**How to complete this task:** Reproduce the entries shown below only from the line with "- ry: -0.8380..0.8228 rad" down to the line with "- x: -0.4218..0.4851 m", keeping both end lines and copying each one exactly.

Stored items from a collection

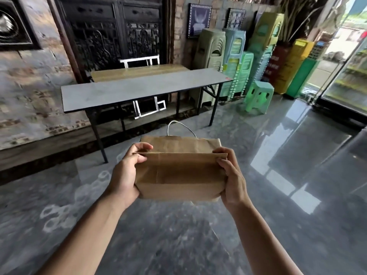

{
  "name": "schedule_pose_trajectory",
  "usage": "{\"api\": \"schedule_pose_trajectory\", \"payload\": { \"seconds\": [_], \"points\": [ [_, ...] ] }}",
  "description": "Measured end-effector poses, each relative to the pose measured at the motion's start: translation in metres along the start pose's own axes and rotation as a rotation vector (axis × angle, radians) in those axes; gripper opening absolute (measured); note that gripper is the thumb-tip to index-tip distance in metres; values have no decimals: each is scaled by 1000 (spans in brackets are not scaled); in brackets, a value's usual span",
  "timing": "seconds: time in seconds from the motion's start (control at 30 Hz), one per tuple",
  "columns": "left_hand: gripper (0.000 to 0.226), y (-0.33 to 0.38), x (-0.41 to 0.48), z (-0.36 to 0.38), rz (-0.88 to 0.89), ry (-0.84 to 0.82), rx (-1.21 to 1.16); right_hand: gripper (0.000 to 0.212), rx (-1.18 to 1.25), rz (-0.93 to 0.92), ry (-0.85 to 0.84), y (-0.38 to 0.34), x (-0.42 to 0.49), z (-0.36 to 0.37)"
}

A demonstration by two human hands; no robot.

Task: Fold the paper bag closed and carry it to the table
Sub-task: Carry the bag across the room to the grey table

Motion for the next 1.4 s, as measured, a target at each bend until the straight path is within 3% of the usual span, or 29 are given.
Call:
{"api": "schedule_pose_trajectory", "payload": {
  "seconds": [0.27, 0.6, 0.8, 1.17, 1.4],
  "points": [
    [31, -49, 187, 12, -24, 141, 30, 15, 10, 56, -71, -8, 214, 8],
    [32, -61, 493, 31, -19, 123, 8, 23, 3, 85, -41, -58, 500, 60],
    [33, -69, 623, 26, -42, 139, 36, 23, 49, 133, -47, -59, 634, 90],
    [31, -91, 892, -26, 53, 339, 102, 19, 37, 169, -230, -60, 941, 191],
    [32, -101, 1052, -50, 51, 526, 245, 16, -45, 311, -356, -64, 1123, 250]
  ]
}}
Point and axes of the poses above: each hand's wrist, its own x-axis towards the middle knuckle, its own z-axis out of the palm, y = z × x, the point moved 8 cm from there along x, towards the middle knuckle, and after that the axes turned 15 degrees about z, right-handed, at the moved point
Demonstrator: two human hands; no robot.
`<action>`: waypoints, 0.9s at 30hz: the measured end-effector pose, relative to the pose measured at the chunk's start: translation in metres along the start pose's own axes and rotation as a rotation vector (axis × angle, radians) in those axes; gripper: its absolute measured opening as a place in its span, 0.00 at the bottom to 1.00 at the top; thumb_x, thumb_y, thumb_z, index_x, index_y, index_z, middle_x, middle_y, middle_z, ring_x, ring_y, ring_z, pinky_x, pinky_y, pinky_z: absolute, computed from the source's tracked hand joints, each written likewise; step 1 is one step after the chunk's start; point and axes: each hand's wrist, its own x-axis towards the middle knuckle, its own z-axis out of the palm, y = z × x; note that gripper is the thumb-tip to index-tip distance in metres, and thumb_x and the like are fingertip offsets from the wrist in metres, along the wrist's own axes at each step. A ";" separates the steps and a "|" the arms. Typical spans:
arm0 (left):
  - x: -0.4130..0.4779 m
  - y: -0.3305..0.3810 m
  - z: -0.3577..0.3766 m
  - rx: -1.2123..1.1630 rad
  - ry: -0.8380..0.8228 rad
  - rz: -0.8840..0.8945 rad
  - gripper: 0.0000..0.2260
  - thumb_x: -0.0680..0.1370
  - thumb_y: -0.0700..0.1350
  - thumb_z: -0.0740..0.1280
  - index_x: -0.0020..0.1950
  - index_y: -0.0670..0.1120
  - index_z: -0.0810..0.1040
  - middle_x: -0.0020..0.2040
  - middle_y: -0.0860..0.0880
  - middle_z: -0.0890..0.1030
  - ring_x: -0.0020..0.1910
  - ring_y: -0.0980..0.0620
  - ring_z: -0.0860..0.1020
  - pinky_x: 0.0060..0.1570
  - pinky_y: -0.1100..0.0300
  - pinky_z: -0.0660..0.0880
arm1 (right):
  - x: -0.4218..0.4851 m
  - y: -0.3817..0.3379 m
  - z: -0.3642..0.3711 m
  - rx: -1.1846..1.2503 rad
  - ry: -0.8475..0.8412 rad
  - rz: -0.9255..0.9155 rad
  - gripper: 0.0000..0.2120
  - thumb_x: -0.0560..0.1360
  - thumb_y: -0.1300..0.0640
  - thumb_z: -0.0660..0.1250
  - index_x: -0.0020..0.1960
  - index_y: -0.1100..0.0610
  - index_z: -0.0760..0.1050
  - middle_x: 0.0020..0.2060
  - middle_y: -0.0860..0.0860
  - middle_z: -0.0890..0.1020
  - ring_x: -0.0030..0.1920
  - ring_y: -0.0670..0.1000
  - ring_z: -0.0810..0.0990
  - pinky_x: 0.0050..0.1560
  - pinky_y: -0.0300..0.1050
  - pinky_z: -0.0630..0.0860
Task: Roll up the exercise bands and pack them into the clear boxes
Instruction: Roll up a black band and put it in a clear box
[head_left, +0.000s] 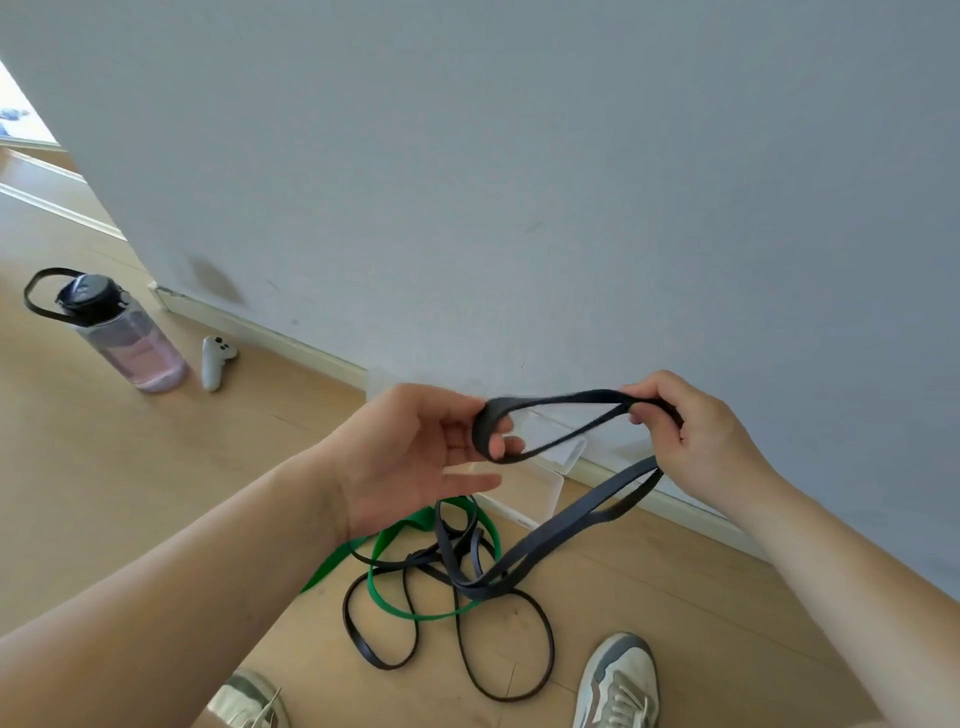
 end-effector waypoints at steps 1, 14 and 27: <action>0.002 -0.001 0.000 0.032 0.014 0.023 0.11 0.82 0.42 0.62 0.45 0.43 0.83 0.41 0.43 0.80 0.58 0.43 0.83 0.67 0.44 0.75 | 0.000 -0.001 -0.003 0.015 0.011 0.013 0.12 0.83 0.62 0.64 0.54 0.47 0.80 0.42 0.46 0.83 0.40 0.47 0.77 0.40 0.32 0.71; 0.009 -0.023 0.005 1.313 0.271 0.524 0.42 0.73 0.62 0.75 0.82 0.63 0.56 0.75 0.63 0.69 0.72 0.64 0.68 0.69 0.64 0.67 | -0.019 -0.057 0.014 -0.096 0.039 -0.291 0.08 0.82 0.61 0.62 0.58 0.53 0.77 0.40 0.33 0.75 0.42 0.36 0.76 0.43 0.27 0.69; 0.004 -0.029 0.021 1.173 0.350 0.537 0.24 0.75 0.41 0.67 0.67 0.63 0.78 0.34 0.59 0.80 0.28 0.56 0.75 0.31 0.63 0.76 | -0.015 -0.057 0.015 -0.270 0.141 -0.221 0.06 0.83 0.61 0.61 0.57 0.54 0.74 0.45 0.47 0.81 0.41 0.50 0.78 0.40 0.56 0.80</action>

**Response area:**
  - ry: -0.8380..0.8228 rad
  - rz: -0.8840..0.8945 rad
  - gripper: 0.0000..0.2260
  - thumb_x: -0.0680..0.1370
  - thumb_y: -0.0700..0.1350
  - thumb_z: -0.0740..0.1280
  - index_x: -0.0020..0.1950
  - index_y: -0.0670..0.1120
  - index_z: -0.0810..0.1040
  - middle_x: -0.0020..0.2040
  - middle_y: -0.0860..0.0880
  - middle_z: -0.0890..0.1030
  - ring_x: -0.0020..0.1910
  - ring_y: -0.0980..0.0620
  - ring_z: -0.0860..0.1020
  - pinky_x: 0.0060..0.1570
  - pinky_y: -0.1100..0.0300
  - pinky_z: -0.0660..0.0880
arm1 (right):
  - x: -0.4218..0.4851 m

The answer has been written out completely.